Впереди Шадрина стоял небритый мужчина с огромным кадыком, заросшим щетиной. Худой и высокий, он сутулился так, словно ему было зябко в промозглых стенах ломбарда. Несколько раз он кидал беглый взгляд на часы, которые были прикреплены к руке металлическим браслетом.

«Этот, видать, дока, — решил Дмитрий. — Чувствует себя в ломбарде, как у тещи на блинах. Не торопится, не смущается. Этот снимет часы с руки лишь тогда, когда очутится у самого окошка оценщицы».

Чуть в сторонке, в очереди к другому окну, стояла молодая, лет двадцати, девушка. Платье на ней было узкое, модное, но туфли настолько разбиты, что всякий раз, как только на нее падал из окна свет, она старалась встать за кого-нибудь, чтобы спрятать свои ноги. По ее утомленному взгляду трудно было прочитать, что привело ее сюда: нужда или беспутство.

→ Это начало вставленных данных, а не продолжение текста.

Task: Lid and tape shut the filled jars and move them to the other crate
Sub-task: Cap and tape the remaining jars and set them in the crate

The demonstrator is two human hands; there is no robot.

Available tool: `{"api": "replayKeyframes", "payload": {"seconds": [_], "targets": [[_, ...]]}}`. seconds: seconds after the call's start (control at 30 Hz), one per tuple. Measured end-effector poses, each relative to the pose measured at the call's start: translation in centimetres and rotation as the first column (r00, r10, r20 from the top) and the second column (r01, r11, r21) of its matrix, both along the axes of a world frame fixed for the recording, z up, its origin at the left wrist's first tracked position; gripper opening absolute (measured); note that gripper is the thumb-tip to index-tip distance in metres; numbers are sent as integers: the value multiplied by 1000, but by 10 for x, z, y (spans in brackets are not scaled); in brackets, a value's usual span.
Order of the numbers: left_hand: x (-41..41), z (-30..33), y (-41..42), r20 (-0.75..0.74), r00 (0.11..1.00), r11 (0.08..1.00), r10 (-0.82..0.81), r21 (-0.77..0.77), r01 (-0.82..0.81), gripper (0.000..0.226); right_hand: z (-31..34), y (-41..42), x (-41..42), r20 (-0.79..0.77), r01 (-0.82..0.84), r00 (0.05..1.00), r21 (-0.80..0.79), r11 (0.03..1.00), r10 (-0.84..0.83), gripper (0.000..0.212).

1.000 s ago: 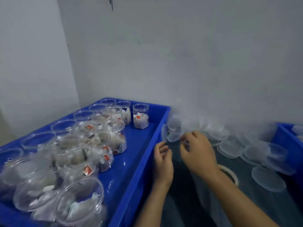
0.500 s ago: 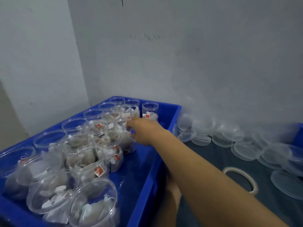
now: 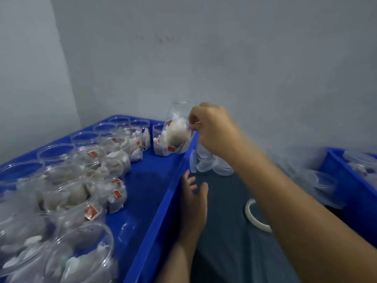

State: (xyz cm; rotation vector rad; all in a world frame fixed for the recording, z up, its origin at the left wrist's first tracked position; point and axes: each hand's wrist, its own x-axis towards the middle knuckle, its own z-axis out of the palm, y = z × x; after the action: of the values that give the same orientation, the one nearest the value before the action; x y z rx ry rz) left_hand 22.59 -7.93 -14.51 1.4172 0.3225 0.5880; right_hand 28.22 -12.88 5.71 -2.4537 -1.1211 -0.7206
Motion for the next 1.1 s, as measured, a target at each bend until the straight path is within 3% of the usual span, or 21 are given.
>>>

«Может, просто не рассчитала расходы, а занять не у кого», — подумал Дмитрий. Всматриваясь в ярко накрашенные губы девушки, на которых бродила зазывно-блудливая улыбка (теперь он это заметил отчетливо), в ее искусственные стрелы ресниц, он решил: «Шалава… По всему видно».

В этой мысли Дмитрий утвердился еще больше, когда девушка обещающе-кокетливо улыбнулась ему и томно опустила свои неестественно длинные, игольчатые ресницы.

Шадрин перевел взгляд на маленькую худенькую старушку. Она стояла у барьера и, беззвучно шевеля морщинистыми губами, считала серебряные ложки с фамильной монограммой. Их было больше дюжины. Она пересчитывала несколько раз, сбивалась и начинала снова. Истертые в местах, которых касаются во время еды ртом, ложки, должно быть, отслужили не одному поколению. А теперь они попадут в глубокие подвалы ломбарда. Старушка жаловалась своей соседке, тоже немолодой и, как видно, тоже из когда-то имущих старых москвичек:

— Третий год лежат здесь. Прямо, знаете, никак не вылезу из этого ломбарда, будь он неладен.

Несмотря на свой преклонный возраст и глубокие морщины, избороздившие лицо, женщина, поймав на себе взгляд Шадрина, кокетливо поджала губы, тряхнула головой и небрежным жестом поправила седую прядку волос, выбившуюся из-под вуалетки потертой бархатной шляпки.